Les barrages de la colère

Villa O’Higgins, début de la Carretera Austral, région de Aysen, Patagonie chilienne. Nous sommes dans le bateau qui nous permet de traverser le lac O’Higgins pour atteindre Villa O’Higgins, le village du bout de la Carretera Austral. Pendant les deux heures et demi de traversée, une vidéo promotionnelle de la région de Aysen nous est projetée sur un grand écran. Cette vidéo est suivie d’une autre, nettement moins professionnelle, montrant le suivi d’une manifestation à cheval, de plusieurs jours, unie derrière un slogan: “¡Patagonia chilena sin represas!”. A côté de l’écran, un livre de photos, dont le titre reprend le même slogan, trône sur un petit meuble. Nous avons beau chercher la signification de “represas” dans notre petit dictionnaire de poche, il n’y apparait pas, et nous n’y avons pas prêté plus d’attention sur le coup.

Le lendemain, nous arrivons à Villa O’Higgins, petit village sauvage abrité au creux d’une belle vallée, entourée de forêts et de sommets enneigés. Nous trouvons un endroit pour camper dans le jardin de l’auberge El Mosco et nous nous rendons dans le “centre-ville”. A notre grande surprise, nous trouvons placardé sur de nombreuses fenêtres de maisons et de bâtiments publics des affiches faisant écho au même slogan “¡Patagonia chilena sin represas!”. De retour à l’auberge, nous trouvons le même livre que sur le bateau! Cette fois, nous ne tenons plus notre curiosité, et nous demandons à Jorge, le patron de l’auberge, la signification de represas. “Barrages”, nous répond-il. Voilà la clef du mystère : le gouvernement chilien projette de faire construire des barrages colossaux le long de 2 fleuves de la région. Opposés à ce projet de développement industriel, la plupart de la population locale affiche sa position en placardant des posters contre les barrages : “La patagonie chilienne sans barrages!”.

Sans connaître le détail du débat, nous poursuivons notre chemin dans une région quasiment inconnue mais magnifique. De longues vallées glaciaires sont les hôtes de magnifiques fleuves aux eaux bleues et regorgeant de truites et saumons. Les montagnes escarpées sont presque toutes coiffées de glaciers, desquels prennent source de longs torrents et cascades tels de grands rubans blancs retombant sur les épaules montagneuses. Les versants escarpés sont recouverts d’une forêt vierge froide, infranchissable, d’où proviennent d’innombrables cris d’oiseaux exotiques et croassements de grenouilles. Le calme est roi et nous nous sentons comme absorbés dans un nid douillet par cette nature verdoyante et pristine. Le long de la route, quelques petites fermes proposent des sites de camping ainsi que des produits maison comme du miel, du lait et des confitures. En nous arrêtant dans une de ces propriétés, nous nous rendons compte qu’un soutien important du ministère de l’agriculture est alloué au développement rural en accord avec un slogan faisant office d’hymne à la région de Aysen: “Aysen, réserve de Vie”. Les gens sont attachés à cette nature dont ils tirent leur subsistance sans lui nuire. C’est pour nous un réel bonheur et un retour à la vie rurale que nous avions laissée en nous convertissant au mode de vie citadin.

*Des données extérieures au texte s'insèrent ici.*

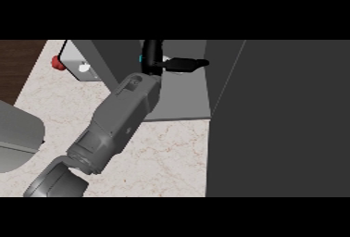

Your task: Pick up the bottled water, place it into the cabinet and close the cabinet

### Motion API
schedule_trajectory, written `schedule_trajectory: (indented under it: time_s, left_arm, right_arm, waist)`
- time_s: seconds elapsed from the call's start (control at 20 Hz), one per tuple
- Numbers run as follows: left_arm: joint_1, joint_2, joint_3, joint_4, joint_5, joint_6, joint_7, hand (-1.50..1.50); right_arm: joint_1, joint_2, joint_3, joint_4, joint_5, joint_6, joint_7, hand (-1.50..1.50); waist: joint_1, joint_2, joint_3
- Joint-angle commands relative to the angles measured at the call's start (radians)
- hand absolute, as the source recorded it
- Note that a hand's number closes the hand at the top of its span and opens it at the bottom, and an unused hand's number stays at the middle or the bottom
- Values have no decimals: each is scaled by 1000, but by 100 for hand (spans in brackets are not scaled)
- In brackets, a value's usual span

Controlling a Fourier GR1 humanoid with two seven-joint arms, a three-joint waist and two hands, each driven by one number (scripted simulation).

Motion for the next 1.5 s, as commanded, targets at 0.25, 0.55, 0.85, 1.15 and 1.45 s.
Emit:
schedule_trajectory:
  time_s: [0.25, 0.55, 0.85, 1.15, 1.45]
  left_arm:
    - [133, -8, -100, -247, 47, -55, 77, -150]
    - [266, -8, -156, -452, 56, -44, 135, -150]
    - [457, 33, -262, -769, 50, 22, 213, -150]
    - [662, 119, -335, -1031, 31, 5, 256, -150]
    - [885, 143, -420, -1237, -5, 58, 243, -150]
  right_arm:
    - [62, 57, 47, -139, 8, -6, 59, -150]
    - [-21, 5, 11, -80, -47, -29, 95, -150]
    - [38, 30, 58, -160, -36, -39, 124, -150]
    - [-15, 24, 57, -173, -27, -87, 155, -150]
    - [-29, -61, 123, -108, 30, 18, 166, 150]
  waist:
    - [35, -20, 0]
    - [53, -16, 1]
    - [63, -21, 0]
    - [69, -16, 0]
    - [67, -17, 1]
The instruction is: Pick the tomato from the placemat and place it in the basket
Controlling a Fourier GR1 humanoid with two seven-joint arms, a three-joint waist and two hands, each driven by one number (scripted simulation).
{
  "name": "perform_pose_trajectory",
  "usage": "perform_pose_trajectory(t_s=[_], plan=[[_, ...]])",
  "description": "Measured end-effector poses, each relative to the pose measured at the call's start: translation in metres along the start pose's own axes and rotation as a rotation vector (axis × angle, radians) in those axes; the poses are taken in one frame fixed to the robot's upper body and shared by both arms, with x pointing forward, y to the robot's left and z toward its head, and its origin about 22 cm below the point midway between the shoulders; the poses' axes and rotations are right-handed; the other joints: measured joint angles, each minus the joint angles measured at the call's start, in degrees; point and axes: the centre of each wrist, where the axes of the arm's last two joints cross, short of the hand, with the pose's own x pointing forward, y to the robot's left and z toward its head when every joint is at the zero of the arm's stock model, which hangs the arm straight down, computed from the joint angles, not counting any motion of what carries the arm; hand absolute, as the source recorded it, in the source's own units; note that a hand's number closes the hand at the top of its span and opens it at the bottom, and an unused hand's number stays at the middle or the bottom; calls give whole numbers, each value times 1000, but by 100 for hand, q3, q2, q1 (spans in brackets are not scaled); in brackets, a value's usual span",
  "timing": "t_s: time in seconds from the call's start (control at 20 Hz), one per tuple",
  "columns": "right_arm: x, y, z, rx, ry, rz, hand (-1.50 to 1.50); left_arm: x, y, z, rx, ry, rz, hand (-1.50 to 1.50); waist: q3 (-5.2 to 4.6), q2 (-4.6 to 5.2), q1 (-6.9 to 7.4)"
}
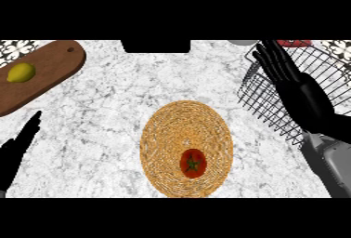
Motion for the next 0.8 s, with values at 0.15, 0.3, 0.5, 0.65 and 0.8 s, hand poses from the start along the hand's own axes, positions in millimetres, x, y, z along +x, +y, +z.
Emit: perform_pose_trajectory(t_s=[0.15,0.3,0.5,0.65,0.8], plan=[[2,-3,-1,-32,-60,-11,150,13,-3,-7,4,-26,63,0,10,27,0],[6,4,-9,-71,-168,-32,150,36,-9,-23,8,-69,182,0,13,47,-31],[14,32,-13,162,-246,253,-150,47,-27,-29,-32,-74,293,0,-12,26,-23],[-2,84,-4,192,-287,352,-150,54,-29,-35,-46,-74,339,0,-8,29,-7],[-8,142,2,158,-320,409,-150,58,-33,-40,-52,-69,362,0,-6,20,-23]])
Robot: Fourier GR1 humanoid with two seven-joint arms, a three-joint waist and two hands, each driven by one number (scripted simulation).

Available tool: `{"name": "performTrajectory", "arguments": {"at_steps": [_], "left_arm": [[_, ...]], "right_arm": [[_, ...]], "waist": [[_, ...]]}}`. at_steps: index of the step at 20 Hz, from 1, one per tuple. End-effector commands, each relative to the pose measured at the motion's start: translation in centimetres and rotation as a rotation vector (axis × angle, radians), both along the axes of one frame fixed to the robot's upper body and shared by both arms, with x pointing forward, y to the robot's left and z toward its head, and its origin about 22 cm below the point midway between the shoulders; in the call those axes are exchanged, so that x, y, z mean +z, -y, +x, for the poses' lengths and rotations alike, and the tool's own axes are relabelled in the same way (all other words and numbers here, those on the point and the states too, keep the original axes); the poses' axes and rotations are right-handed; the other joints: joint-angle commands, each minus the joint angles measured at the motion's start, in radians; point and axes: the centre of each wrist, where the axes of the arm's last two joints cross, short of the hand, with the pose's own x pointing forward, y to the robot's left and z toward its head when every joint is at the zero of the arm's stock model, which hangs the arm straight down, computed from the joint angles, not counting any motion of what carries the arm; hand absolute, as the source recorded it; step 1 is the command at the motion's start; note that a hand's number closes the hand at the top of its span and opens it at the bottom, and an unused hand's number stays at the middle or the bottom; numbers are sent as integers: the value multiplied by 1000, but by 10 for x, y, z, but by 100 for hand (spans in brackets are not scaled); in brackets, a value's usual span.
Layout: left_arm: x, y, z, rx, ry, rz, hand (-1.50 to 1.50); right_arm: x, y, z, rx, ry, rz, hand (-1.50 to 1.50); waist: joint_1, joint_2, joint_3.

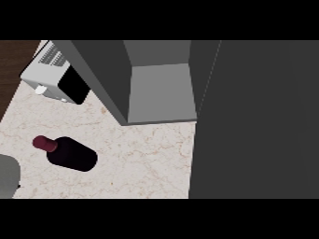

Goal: Pick up the wine, place it into the cabinet and close the cabinet

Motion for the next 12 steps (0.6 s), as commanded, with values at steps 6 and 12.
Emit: {"name": "performTrajectory", "arguments": {"at_steps": [6, 12], "left_arm": [[-76, 20, 23, -21, -94, -183, -150], [-126, 35, 67, -114, -104, -207, -150]], "right_arm": [[3, -1, -2, 24, 29, 35, -150], [11, 11, -28, 1, 5, 10, -150]], "waist": [[-30, 34, -47], [11, 19, -44]]}}
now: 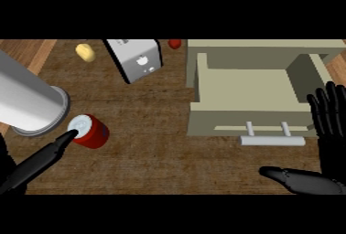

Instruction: Pick up the can, place it into the drawer and close the drawer

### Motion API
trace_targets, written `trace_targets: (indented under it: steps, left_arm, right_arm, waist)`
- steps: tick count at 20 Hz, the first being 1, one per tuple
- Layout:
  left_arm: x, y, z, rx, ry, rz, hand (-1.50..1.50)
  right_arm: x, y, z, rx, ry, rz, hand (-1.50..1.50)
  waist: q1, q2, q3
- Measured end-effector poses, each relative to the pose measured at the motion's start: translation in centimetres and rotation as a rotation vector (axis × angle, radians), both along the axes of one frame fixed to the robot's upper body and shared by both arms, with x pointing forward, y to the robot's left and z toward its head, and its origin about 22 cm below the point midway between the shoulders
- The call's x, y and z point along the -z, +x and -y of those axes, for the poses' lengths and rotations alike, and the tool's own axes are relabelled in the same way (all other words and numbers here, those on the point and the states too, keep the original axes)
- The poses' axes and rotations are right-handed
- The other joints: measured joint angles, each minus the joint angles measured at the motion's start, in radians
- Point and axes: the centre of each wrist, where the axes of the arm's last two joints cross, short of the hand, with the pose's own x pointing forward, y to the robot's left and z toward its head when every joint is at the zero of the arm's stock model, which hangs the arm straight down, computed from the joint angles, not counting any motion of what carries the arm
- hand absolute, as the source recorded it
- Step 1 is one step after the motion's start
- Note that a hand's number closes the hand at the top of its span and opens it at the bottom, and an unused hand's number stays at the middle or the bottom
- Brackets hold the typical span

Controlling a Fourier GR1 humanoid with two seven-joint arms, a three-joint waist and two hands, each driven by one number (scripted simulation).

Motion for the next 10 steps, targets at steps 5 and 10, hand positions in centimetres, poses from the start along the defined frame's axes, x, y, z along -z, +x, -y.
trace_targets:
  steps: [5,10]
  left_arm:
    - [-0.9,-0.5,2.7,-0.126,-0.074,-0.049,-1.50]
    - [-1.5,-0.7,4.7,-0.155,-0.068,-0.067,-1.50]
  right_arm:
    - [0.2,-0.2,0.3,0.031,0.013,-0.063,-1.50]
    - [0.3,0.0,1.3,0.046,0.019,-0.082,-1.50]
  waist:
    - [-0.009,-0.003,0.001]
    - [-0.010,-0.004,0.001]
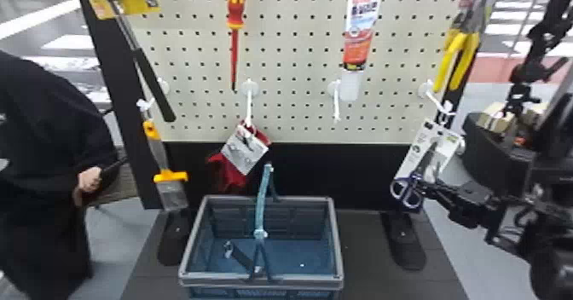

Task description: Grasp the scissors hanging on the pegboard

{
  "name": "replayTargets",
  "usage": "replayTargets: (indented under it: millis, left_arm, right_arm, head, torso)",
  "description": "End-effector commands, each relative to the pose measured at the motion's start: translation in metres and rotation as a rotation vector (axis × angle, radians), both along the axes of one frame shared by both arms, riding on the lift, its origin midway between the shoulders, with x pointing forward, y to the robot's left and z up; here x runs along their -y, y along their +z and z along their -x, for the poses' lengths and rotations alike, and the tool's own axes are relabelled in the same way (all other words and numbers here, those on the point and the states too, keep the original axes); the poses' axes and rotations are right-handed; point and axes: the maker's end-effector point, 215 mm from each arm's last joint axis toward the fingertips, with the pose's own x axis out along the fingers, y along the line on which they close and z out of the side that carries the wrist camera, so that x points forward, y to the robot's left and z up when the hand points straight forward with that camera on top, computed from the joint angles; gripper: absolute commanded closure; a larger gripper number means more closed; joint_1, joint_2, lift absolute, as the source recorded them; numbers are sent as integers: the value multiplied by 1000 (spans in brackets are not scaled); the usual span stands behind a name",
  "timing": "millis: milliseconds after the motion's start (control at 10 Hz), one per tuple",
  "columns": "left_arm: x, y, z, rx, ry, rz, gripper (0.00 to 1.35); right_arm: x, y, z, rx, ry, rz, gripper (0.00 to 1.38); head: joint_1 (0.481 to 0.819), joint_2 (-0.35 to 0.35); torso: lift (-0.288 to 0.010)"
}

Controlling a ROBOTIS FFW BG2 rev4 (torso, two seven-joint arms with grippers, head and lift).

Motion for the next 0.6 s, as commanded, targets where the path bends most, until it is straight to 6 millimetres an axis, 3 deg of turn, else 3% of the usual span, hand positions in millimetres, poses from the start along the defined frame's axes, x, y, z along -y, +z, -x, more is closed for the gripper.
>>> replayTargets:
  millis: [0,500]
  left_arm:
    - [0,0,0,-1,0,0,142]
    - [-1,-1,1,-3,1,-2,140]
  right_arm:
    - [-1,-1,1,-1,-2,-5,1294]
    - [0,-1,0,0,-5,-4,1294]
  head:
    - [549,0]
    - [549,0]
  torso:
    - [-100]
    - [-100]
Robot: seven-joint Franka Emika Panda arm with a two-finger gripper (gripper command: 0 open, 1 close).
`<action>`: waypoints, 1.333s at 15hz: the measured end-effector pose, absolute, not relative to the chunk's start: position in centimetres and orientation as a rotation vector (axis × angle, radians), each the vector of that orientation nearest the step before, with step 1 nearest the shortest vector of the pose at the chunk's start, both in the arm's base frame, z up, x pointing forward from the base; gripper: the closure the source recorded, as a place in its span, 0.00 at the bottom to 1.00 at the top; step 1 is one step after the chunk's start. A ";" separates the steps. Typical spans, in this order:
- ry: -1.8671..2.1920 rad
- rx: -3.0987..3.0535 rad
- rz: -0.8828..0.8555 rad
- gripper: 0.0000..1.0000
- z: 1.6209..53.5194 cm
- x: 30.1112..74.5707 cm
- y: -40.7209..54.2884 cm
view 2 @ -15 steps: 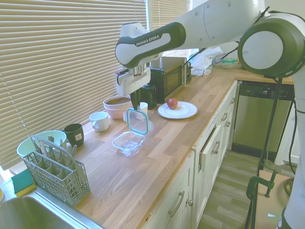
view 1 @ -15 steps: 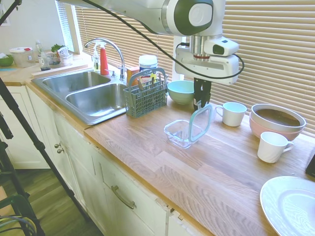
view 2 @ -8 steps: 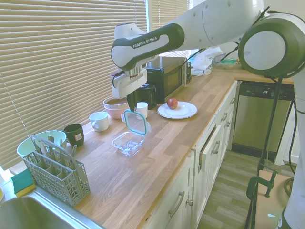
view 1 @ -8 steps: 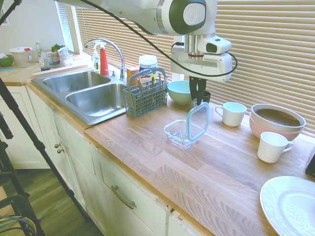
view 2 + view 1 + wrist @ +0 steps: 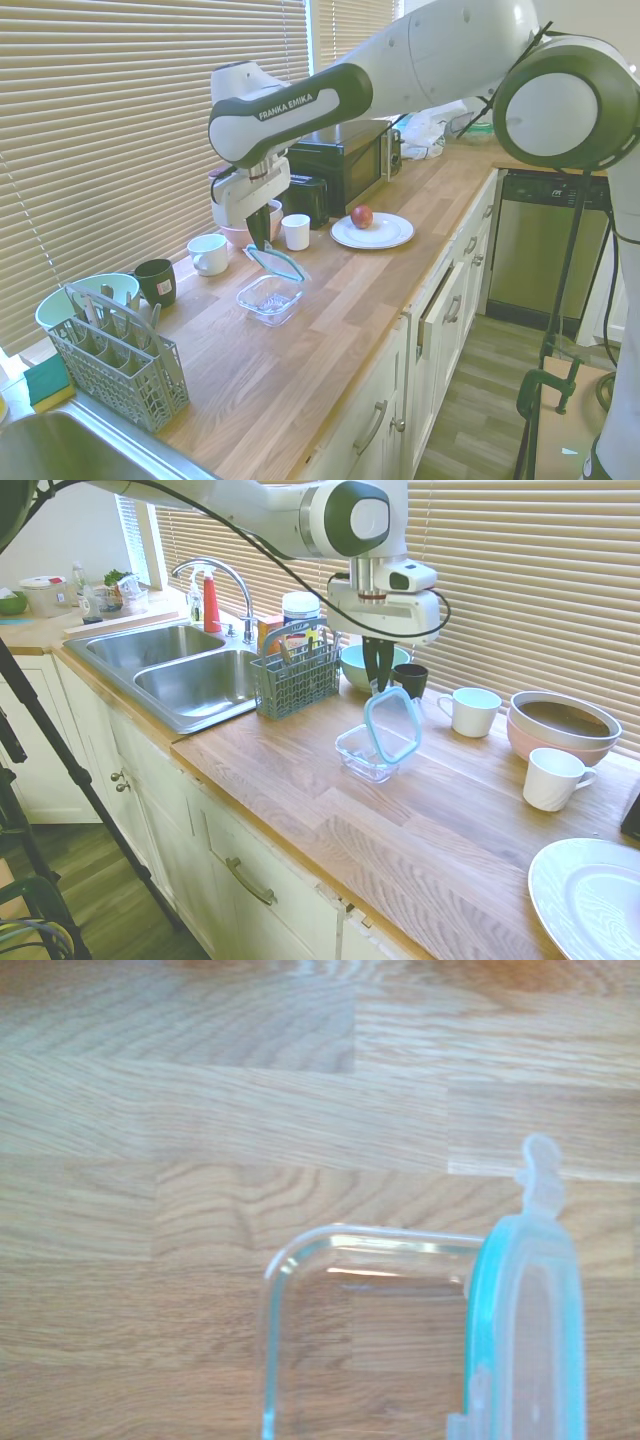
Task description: Cover the lid of the food container
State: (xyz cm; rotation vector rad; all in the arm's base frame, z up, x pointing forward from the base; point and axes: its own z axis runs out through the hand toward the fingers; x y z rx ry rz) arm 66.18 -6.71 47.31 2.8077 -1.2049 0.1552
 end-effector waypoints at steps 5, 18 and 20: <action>-1.174 2.793 0.138 1.00 44.7 67.1 -4.4; -1.127 2.780 0.111 1.00 41.4 67.9 -1.4; -1.126 2.775 0.104 1.00 40.7 68.0 -1.0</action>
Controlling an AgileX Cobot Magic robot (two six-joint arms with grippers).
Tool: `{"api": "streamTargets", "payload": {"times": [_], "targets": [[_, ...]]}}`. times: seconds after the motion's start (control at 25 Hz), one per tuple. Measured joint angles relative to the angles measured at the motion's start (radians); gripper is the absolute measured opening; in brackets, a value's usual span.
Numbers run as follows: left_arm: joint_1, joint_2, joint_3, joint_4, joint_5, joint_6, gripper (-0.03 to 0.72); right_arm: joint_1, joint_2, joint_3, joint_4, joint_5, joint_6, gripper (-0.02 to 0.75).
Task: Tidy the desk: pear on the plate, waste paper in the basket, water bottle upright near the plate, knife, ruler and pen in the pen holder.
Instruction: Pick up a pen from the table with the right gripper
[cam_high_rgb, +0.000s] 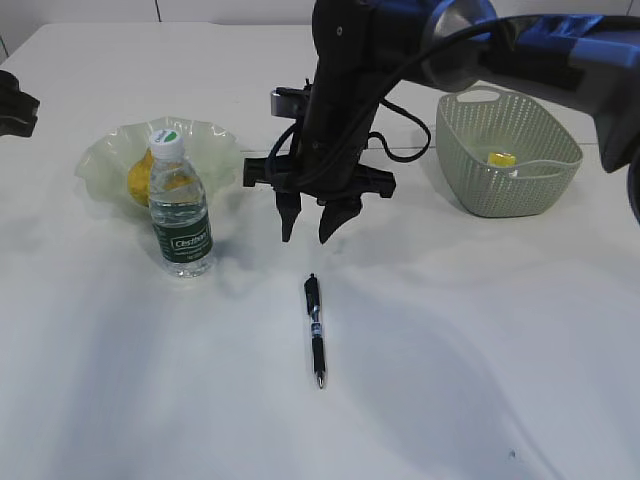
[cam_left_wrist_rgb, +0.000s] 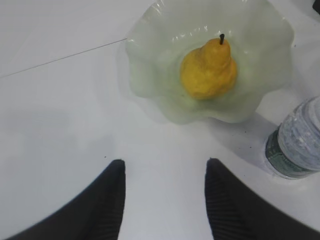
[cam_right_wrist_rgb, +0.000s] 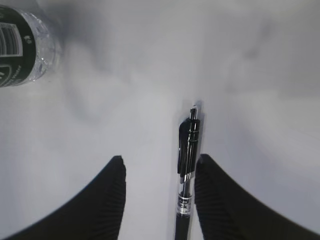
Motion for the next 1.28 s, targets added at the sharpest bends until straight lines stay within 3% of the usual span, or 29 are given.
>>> {"api": "streamTargets", "payload": {"times": [1.28], "targets": [[0.000, 0.000, 0.000, 0.000, 0.002, 0.000, 0.363, 0.007, 0.144, 0.000, 0.007, -0.010, 0.033, 0.347]]}}
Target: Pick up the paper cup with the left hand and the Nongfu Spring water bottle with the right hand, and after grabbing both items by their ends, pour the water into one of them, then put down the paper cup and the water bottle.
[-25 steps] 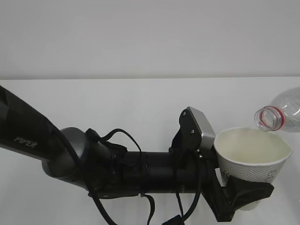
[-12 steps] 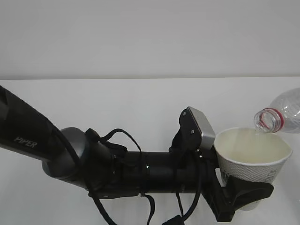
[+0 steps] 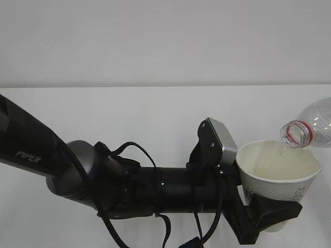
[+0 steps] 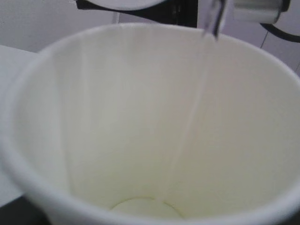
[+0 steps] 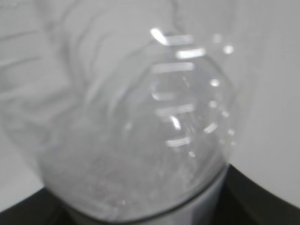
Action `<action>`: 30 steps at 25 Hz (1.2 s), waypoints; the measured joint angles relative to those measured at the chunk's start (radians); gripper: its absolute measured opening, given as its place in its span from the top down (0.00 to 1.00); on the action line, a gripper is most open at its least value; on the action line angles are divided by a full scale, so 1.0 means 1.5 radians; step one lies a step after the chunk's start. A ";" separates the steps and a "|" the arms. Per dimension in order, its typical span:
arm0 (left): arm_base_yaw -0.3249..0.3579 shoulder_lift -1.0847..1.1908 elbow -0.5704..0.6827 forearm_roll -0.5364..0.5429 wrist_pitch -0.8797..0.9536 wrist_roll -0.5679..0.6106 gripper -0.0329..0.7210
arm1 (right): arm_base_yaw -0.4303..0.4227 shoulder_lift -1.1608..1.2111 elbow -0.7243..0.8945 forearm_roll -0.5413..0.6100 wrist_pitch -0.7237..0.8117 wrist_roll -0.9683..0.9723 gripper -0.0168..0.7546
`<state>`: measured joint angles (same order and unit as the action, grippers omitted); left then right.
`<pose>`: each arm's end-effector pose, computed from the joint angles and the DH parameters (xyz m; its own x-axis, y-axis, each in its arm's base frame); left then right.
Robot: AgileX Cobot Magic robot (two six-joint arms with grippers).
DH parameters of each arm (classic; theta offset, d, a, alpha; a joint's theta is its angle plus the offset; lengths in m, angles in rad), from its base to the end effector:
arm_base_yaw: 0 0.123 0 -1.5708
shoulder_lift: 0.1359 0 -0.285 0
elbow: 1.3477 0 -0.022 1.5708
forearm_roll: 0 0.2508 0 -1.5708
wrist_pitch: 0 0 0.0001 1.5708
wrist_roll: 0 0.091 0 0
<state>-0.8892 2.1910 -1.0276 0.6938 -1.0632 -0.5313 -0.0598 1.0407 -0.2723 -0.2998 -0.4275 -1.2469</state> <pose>0.2181 -0.3495 0.1100 -0.2274 0.0874 -0.9699 0.9702 0.1062 -0.2179 0.1866 0.0000 0.2211 0.0451 -0.9957 -0.0805 -0.2695 0.0655 -0.9608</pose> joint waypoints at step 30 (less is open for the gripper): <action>0.000 0.000 0.000 0.000 0.001 0.000 0.23 | 0.000 0.000 0.000 0.017 -0.001 -0.019 0.40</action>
<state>-0.8892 2.1910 -1.0276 0.6938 -1.0615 -0.5313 -0.0598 1.0407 -0.2723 -0.2750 -0.4292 -1.2747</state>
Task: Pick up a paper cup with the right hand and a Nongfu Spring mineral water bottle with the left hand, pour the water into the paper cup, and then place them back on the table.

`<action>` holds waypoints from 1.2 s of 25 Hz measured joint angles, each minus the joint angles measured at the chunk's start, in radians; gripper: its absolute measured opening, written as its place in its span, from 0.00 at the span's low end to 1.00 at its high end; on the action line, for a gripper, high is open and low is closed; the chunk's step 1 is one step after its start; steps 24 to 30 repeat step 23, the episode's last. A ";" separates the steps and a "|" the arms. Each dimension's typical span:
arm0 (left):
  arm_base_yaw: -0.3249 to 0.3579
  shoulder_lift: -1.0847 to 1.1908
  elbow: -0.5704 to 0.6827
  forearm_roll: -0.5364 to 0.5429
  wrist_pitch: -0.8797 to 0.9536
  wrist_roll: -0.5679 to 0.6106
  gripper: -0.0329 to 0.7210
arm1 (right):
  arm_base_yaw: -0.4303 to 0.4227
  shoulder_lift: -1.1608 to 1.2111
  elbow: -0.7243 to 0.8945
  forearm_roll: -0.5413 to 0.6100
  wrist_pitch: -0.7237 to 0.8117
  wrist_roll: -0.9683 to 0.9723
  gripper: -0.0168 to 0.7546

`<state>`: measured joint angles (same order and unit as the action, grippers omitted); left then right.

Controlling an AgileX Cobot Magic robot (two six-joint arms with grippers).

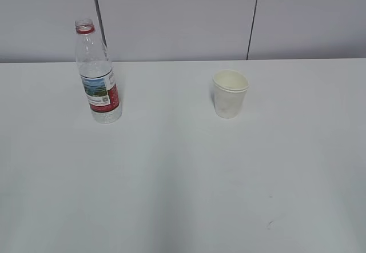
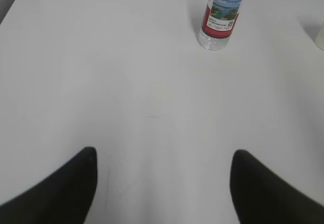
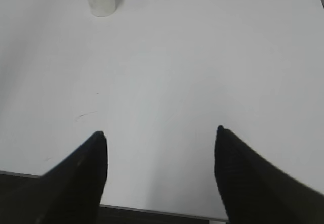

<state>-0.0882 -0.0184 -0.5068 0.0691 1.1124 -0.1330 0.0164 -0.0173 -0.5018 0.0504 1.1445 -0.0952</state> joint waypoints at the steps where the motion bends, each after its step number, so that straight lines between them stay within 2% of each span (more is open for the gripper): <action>1: 0.000 0.000 0.000 0.000 0.000 0.000 0.71 | 0.000 0.000 0.000 0.000 0.000 0.000 0.67; 30: 0.000 0.000 0.000 0.000 0.000 0.000 0.71 | 0.000 0.000 0.000 0.000 0.000 0.000 0.67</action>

A 250 km après Villa O’Higgins, nous tombons nez à nez avec le rio Baker, coulant avec force au fond d’une gorge étroite et profonde. A cette vision, nous comprenons immédiatement pourquoi le rio Baker est un des sites selectionnés pour développer des centrales hydroelectriques : le courant violent de la rivière canalise dans une gorge aussi étroite possède un potentiel énergetique inimaginable. Il nous paraît évident que ce site puisse être utilisé comme source d’énergie, d’autant qu’il n’y a pas d’habitations sur les versants de la gorge. Alors pourquoi une telle mobilisation populaire contre les barrages ?

Nous trouvons la réponse à Coyhaique, capitale de la région de Aysen, au siège de l’ONG Patagonia sin represas. Nous rencontrons Daniela, qui travaille à plein temps pour l’association. Au cours de notre entretien, Daniela nous donne des clefs importantes pour comprendre le problème.
- Le chili fait face à une crise énergetique importante, surtout Santiago, limitant ainsi le développement économique. Le gouvernement doit donc répondre en urgence à une pression énergetique, et les barrages proposés sont une source d’énergie à moindre coût.
- La clef du problème est l’immense distance entre le site de production et le site d’alimentation qui est Santiago. Pour pallier à ce problème, le projet prévoit la construction de la plus longue ligne à haute-tension du monde, qui parcourerait le Chili sur 2300 km.
- Cette ligne haute-tension véhiculerait un courant continu si bien que les populations des régions traversées ne pourraient pas bénéficier de l’électricité, destinée en exclusivité aux habitants de Santiago.
- Ce projet de ligne haute-tension traverse 4 parcs nationaux et 8 réserves naturelles. Les lignes soutenues par des pilônes de 70 m de hauteur nécessitent des coupes à blanc dans la forêt sur une largeur de 100m pour chaque ligne.


Ce sont ces lignes haute-tension qui sont le plus rejetées par la population locale. Une campagne de communication a été lancée sur le thème “ la pire image du pays”, montrant un montage photographique de paysages magnifiques des parcs concernés défigurés par des pilônes et cables de lignes à haute-tension. Ce montage photographique illustre ce qui se passera si les projets sont acceptés.

Le débat généré autour de la question des barrages dépasse de loin les frontières du Chili. En effet, les entreprises concernées pour le développement des barrages sont européennes. En face, les institutions qui financent majoritairement les campagnes de communication contre les barrages sont également étrangères, et comptent notamment the Natural Ressource Defense Council, Greenpeace, et en première ligne le milliardaire Douglas Tompkins, qui a créé le parc naturel de Pumalin situé directement sur le trajet des lignes à haute-tension.

Au delà du problème chilien, cette mobilisation internationale illustre et ouvre un véritable débat de société en posant la question primordiale : Quel sera notre avenir ? Doit-on opter pour la poursuite d’un développement industriel et économique à grande échelle, ou doit-on privilégier un développement local en accord avec notre environnement et le développement durable. Alors que la région de Aysen semble privilégier la seconde solution en soutenant un tourisme rural, le gouvernement chilien semble plutôt opter pour la première solution en cherchant à développer des structures lourdes à l’échelle du pays. Une autre question se pose : les intérêts nationaux, et en priorité la capitale Santiago, doivent –ils passer devant le droit des populations locales de choisir leur mode de développement ? Quel que soit le résultat du débat et quelle que soit la décision politique finale, la discussion existe et la question du choix du mode de développement est posée. Il y a 20 ou 30 ans, cela n’aurait certainement pas été le cas et le développement industriel aurait eu peu d'opposition. A l’heure où nous sommes à un tournant important de notre société et où les décideurs politiques doivent faire des choix critiques sur la marche que doit prendre notre civilisation, nous espérons que ce genre de débat permette de poser toutes les cartes sur la table et de prendre les bonnes décisions.